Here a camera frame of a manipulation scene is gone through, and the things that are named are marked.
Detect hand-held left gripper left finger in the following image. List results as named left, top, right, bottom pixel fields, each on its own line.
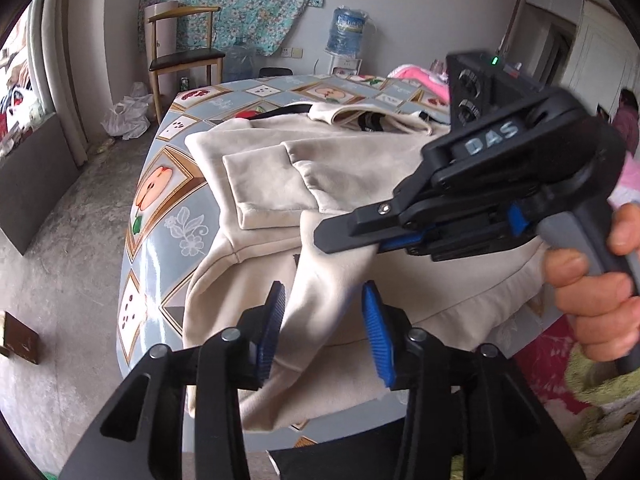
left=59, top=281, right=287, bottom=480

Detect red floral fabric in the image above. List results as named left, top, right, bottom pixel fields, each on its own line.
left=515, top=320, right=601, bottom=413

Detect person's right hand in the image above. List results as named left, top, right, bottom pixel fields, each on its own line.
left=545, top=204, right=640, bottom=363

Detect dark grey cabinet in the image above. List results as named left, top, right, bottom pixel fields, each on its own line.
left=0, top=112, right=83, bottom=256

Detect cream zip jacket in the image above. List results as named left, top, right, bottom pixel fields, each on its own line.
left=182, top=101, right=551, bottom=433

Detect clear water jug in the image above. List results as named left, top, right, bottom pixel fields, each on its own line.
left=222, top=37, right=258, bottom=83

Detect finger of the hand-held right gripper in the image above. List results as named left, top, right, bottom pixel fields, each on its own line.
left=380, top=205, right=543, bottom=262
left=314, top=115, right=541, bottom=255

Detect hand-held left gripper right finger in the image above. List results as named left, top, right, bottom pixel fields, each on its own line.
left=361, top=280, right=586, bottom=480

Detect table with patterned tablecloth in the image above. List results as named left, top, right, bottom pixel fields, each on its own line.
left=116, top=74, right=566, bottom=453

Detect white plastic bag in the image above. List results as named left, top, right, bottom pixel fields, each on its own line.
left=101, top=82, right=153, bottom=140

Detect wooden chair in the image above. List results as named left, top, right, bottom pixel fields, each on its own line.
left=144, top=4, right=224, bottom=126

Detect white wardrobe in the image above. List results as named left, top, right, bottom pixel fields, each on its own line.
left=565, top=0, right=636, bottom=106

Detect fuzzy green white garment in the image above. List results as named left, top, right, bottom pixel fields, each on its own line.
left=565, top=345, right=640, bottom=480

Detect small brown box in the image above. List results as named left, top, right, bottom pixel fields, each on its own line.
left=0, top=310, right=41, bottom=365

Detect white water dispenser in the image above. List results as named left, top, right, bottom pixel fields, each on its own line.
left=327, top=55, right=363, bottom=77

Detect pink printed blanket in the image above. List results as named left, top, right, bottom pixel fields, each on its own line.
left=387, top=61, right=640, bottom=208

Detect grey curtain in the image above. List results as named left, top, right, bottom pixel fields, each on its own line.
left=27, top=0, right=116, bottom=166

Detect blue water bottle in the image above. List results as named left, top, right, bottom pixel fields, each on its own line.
----
■ TASK PROMPT
Could you retype the records above exactly, omitting the pictures?

■ ANSWER SPACE
Here a camera frame of a manipulation scene is gone through, and the things that are named are marked.
Detect hand-held left gripper left finger in the following image. List results as named left, top, right, bottom pixel fields, each on its own line.
left=59, top=281, right=287, bottom=480

Detect red floral fabric in the image above. List results as named left, top, right, bottom pixel fields, each on its own line.
left=515, top=320, right=601, bottom=413

Detect person's right hand in the image above. List results as named left, top, right, bottom pixel fields, each on its own line.
left=545, top=204, right=640, bottom=363

Detect dark grey cabinet in the image above. List results as named left, top, right, bottom pixel fields, each on its own line.
left=0, top=112, right=83, bottom=256

Detect cream zip jacket in the image above. List results as named left, top, right, bottom pixel fields, each on its own line.
left=182, top=101, right=551, bottom=433

Detect clear water jug in the image above. List results as named left, top, right, bottom pixel fields, each on its own line.
left=222, top=37, right=258, bottom=83

Detect finger of the hand-held right gripper in the image above. List results as named left, top, right, bottom pixel fields, each on its own line.
left=380, top=205, right=543, bottom=262
left=314, top=115, right=541, bottom=255

Detect hand-held left gripper right finger in the image above. List results as named left, top, right, bottom pixel fields, each on its own line.
left=361, top=280, right=586, bottom=480

Detect table with patterned tablecloth in the image above. List results as named left, top, right, bottom pixel fields, each on its own line.
left=116, top=74, right=566, bottom=453

Detect white plastic bag in the image above. List results as named left, top, right, bottom pixel fields, each on its own line.
left=101, top=82, right=153, bottom=140

Detect wooden chair in the image above. List results as named left, top, right, bottom pixel fields, each on its own line.
left=144, top=4, right=224, bottom=126

Detect white wardrobe in the image above. List results as named left, top, right, bottom pixel fields, each on its own line.
left=565, top=0, right=636, bottom=106

Detect fuzzy green white garment in the image above. List results as named left, top, right, bottom pixel fields, each on its own line.
left=565, top=345, right=640, bottom=480

Detect small brown box in the image above. List results as named left, top, right, bottom pixel fields, each on its own line.
left=0, top=310, right=41, bottom=365

Detect white water dispenser in the image above. List results as named left, top, right, bottom pixel fields, each on its own line.
left=327, top=55, right=363, bottom=77

Detect pink printed blanket in the image above. List results as named left, top, right, bottom pixel fields, each on its own line.
left=387, top=61, right=640, bottom=208

Detect grey curtain in the image above. List results as named left, top, right, bottom pixel fields, each on its own line.
left=27, top=0, right=116, bottom=166

Detect blue water bottle in the image above. List results as named left, top, right, bottom pixel fields, each on its own line.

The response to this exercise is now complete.